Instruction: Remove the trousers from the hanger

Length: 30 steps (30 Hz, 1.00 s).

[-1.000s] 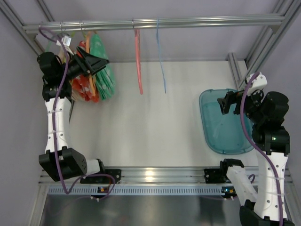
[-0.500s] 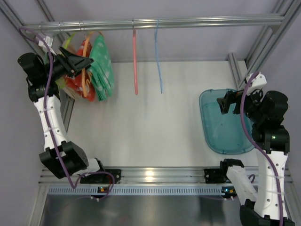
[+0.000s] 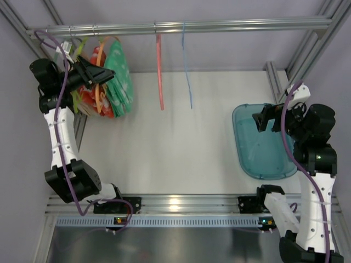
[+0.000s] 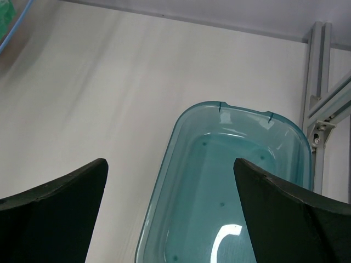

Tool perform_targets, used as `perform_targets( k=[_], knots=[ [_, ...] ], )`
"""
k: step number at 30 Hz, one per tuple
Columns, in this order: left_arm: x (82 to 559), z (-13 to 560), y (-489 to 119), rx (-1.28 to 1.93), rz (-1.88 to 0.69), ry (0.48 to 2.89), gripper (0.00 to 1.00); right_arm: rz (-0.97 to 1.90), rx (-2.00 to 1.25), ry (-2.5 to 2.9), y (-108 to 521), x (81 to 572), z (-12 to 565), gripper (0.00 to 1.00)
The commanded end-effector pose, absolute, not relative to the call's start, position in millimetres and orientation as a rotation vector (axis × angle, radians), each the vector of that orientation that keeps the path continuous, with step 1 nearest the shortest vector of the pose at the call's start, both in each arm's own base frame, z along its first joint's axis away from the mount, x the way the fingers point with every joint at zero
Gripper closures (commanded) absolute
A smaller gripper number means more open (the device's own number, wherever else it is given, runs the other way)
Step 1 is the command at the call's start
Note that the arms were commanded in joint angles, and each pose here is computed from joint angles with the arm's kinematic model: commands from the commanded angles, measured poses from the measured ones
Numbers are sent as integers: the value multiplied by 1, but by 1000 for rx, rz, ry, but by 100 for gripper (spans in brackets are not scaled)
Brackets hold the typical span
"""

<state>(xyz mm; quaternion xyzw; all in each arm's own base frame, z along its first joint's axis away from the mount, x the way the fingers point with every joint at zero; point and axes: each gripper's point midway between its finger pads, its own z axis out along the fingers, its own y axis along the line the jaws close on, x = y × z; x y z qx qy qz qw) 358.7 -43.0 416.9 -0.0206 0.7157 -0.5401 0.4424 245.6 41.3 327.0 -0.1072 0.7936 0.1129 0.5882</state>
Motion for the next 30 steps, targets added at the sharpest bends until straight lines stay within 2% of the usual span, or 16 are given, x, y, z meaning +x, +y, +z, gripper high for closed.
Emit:
perform_targets(
  k=[1,2,4,8,9,11,16,21,30],
  knots=[
    [357,426,-48,7,-1342,1762,51,261,-239,1815,39,249,336,1],
    [358,427,-48,10,-1342,1762,59,262,-237,1816,39,249,335,1],
    [356,430,-49,20,-1350,1761,64,265,-234,1821,39,249,333,0],
    [352,437,-51,43,-1342,1749,81,279,-229,1824,40,250,331,1],
    [351,438,-51,44,-1339,1747,91,283,-227,1826,40,250,330,1],
    [348,444,-53,55,-1328,1737,100,288,-227,1828,40,251,329,1],
    [342,460,-59,91,-1284,1684,100,294,-227,1827,41,253,329,0],
    [335,489,-61,133,-1231,1485,100,291,-228,1825,41,252,329,1],
    [323,514,-76,299,-1105,1276,100,287,-229,1832,40,250,323,1]
  ],
)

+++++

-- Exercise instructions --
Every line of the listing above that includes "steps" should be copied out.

-- Solved exercise --
Length: 30 steps (30 Hz, 1.00 s).
Motion for the next 30 steps, targets added at the sharpest bends until straight lines stay within 2% of the usual span, or 16 are given, x, y, z meaning +x, +y, +z, gripper high for closed.

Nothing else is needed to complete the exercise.